▶ _EXERCISE AIM_: Every line with the string "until" must be copied from the entries below.

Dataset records
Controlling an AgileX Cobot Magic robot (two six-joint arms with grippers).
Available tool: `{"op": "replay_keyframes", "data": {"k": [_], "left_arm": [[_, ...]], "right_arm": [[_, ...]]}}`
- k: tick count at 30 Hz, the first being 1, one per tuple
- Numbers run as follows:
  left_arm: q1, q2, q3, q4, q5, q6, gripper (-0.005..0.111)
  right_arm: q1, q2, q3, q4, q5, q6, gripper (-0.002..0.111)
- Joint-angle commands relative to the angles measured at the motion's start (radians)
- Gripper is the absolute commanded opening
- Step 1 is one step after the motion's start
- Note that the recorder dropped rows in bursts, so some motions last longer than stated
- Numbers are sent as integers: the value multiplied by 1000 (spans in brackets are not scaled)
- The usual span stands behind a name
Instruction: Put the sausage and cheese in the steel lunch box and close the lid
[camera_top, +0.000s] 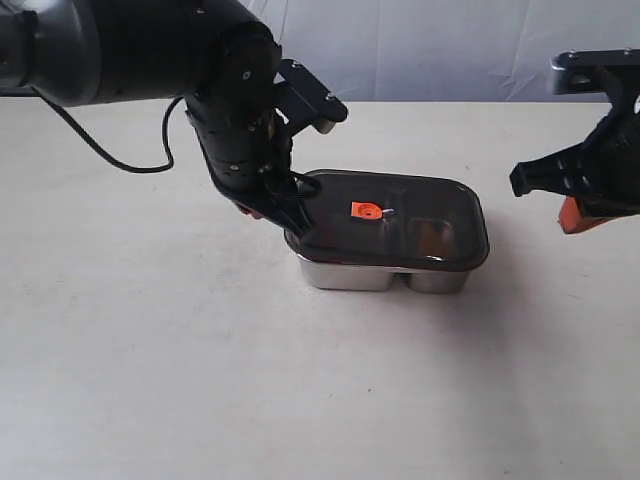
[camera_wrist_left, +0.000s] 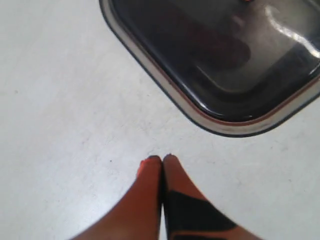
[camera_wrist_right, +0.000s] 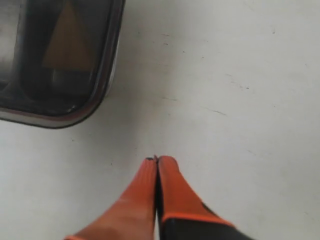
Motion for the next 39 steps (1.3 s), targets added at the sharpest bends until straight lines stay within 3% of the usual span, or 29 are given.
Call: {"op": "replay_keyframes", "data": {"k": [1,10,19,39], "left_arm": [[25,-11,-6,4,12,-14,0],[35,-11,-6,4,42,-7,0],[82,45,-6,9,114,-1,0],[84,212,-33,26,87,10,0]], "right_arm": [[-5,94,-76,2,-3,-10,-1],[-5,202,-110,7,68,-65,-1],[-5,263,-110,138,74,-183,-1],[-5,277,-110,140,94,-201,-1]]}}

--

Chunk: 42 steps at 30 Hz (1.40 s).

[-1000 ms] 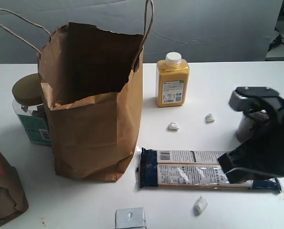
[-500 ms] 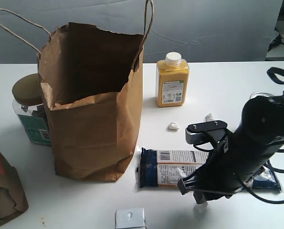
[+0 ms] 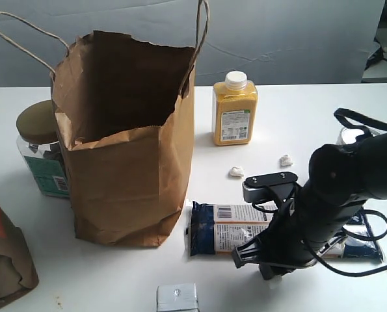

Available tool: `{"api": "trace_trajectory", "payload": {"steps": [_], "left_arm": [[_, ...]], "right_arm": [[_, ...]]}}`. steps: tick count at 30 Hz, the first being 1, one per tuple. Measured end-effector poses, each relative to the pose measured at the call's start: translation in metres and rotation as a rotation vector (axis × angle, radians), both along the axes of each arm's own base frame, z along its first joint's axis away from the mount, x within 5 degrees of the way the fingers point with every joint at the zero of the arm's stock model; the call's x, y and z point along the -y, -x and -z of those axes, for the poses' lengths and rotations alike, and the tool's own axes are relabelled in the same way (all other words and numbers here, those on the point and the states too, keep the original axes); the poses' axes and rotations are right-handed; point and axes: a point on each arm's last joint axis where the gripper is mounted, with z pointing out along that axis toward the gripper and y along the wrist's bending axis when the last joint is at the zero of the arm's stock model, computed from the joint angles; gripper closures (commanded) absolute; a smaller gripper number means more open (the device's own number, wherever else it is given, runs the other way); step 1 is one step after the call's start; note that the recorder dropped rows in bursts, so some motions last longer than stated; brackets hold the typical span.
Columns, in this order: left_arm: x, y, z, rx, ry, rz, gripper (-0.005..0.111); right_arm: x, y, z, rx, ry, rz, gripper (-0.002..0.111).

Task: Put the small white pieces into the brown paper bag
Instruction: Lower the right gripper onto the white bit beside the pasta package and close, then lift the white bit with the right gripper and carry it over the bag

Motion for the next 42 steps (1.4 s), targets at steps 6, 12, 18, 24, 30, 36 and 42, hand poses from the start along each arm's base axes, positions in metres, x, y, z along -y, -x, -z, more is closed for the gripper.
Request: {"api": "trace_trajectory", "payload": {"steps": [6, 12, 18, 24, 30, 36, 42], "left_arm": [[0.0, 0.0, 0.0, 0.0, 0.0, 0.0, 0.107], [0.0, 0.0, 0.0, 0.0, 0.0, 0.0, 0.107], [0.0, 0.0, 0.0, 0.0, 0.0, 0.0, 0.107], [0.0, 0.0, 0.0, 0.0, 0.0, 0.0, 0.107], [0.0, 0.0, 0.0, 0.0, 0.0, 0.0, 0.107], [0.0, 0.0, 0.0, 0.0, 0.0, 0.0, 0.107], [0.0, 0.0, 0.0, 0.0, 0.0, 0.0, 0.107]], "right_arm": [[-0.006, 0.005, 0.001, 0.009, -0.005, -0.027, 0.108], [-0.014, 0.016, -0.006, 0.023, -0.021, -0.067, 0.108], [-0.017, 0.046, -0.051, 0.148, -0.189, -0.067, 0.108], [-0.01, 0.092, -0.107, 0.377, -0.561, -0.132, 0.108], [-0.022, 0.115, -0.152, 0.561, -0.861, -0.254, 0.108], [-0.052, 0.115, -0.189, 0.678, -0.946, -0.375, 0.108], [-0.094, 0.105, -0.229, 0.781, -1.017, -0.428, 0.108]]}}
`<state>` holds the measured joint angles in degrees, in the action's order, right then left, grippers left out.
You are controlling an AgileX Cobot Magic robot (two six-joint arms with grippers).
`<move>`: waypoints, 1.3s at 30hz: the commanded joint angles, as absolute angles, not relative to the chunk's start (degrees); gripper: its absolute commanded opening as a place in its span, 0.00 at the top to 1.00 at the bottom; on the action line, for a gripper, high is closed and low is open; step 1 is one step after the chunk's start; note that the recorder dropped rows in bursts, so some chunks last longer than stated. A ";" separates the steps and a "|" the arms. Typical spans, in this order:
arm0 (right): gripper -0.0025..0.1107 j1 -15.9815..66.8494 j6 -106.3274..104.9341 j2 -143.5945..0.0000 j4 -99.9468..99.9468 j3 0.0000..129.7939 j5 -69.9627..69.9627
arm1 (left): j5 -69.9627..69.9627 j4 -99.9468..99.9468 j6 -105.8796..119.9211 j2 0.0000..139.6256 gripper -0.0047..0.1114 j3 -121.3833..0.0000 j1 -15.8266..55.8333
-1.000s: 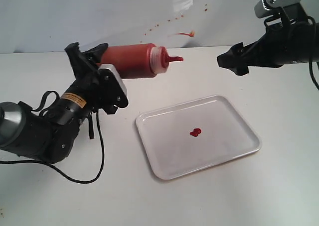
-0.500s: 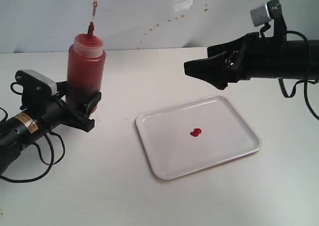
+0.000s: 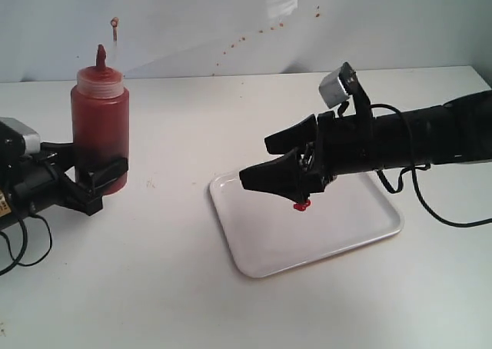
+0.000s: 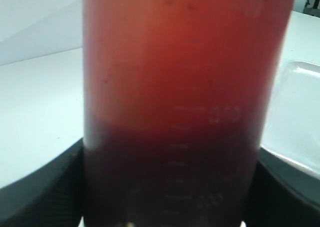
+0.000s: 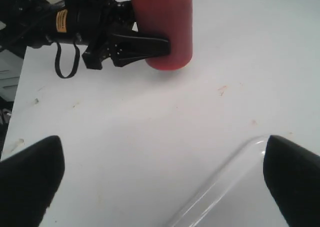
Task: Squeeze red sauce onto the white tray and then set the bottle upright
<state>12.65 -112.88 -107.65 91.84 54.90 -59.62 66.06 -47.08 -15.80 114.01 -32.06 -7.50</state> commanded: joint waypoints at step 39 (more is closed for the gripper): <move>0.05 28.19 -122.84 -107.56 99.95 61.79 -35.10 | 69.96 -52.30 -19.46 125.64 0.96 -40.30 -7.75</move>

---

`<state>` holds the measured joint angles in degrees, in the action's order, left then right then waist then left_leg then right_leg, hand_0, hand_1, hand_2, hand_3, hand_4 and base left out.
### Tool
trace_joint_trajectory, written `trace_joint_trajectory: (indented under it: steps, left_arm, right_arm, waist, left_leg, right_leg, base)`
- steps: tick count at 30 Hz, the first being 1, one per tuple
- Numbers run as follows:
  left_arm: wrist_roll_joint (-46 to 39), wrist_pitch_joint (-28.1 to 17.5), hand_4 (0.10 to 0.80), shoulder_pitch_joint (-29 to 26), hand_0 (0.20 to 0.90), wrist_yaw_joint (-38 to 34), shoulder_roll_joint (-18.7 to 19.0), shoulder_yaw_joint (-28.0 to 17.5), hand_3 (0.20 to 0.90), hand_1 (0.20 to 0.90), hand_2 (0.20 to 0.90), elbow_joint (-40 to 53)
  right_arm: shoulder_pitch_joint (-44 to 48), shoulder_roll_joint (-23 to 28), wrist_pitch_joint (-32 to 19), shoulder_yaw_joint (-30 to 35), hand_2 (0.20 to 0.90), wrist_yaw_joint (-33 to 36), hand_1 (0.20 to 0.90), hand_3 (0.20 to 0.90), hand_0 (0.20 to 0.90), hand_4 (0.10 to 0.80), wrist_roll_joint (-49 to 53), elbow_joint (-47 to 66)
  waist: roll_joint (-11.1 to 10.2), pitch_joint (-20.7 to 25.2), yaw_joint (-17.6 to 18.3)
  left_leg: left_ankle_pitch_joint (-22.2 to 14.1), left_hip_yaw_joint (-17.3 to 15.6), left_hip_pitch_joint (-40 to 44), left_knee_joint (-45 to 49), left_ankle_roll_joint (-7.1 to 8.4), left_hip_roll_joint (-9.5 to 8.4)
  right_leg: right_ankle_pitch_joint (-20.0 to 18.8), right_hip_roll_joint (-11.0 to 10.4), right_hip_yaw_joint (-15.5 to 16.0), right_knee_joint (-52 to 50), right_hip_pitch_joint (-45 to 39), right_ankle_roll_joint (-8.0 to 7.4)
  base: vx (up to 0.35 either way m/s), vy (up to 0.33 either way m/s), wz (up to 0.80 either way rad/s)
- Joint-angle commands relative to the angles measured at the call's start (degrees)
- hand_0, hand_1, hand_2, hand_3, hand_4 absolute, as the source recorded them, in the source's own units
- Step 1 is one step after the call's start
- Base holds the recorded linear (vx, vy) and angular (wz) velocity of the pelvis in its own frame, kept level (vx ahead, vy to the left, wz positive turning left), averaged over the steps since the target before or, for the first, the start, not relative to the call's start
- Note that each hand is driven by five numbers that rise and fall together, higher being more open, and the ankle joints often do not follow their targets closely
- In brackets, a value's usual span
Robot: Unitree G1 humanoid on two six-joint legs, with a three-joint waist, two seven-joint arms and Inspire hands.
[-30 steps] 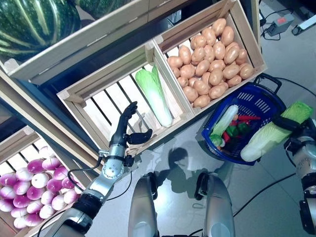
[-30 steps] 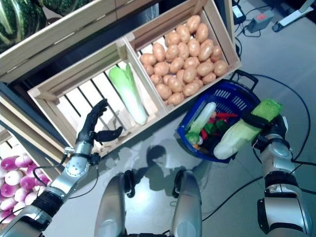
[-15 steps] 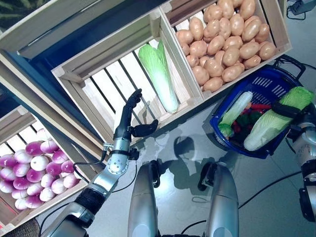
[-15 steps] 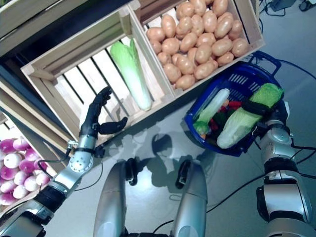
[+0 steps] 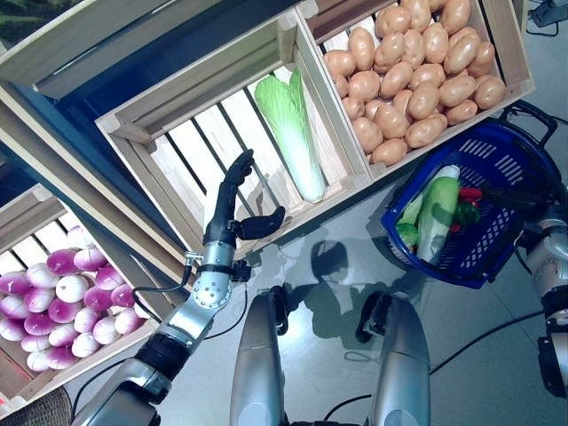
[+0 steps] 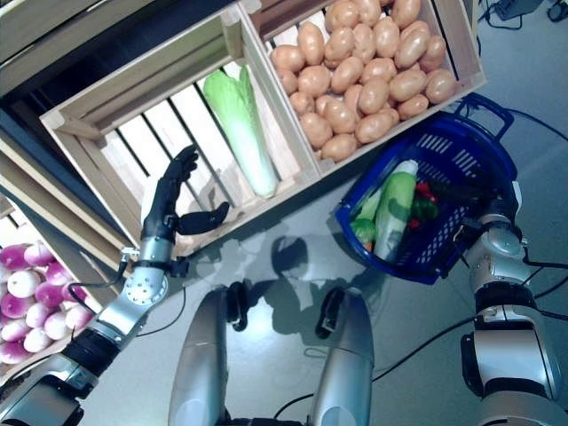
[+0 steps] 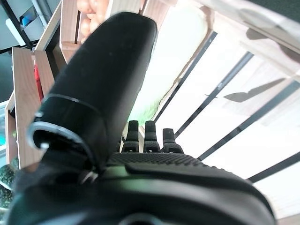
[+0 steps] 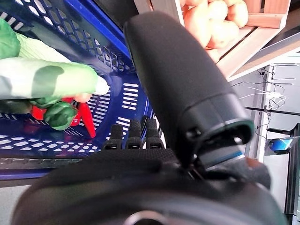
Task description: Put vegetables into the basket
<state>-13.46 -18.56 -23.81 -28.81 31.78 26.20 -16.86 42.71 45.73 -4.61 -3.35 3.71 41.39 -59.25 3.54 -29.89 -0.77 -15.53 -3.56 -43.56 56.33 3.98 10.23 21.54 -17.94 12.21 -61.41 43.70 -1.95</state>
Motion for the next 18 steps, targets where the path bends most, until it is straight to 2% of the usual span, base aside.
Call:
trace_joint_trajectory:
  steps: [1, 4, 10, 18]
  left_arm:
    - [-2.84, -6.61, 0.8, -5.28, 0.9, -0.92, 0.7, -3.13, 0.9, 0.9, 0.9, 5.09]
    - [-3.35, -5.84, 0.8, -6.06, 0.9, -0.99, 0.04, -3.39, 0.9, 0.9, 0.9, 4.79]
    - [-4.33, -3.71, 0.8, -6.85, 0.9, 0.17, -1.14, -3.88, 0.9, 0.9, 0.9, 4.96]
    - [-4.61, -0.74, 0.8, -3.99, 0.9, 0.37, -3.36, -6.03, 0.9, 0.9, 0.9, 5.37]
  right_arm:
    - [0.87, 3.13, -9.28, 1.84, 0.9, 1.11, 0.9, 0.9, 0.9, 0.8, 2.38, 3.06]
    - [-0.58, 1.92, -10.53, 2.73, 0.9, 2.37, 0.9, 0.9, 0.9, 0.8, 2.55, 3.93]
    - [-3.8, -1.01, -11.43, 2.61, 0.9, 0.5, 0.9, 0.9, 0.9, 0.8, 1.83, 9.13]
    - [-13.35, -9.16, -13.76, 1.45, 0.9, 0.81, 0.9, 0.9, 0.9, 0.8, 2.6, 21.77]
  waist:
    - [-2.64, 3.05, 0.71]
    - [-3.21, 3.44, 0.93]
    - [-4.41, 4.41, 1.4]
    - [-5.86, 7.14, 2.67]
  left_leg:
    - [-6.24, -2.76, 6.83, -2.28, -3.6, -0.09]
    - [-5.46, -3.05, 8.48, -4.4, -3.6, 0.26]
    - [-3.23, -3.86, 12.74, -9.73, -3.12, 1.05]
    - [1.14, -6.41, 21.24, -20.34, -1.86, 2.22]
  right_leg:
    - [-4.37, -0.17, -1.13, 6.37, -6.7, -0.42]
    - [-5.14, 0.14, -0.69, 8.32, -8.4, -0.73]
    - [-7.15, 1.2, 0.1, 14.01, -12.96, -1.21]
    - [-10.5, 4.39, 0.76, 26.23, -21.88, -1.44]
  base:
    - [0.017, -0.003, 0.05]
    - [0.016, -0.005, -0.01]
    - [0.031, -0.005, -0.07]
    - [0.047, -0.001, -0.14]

▶ _ANSWER SECTION_:
Motion for the next 39 steps (1.3 s), targets added at the sharpest bends until straight lines stay within 3% of the usual span, or 29 are given.
Motion for the next 18 steps, targets where the path bends most, until it is straight to 2% of the usual span, base aside.

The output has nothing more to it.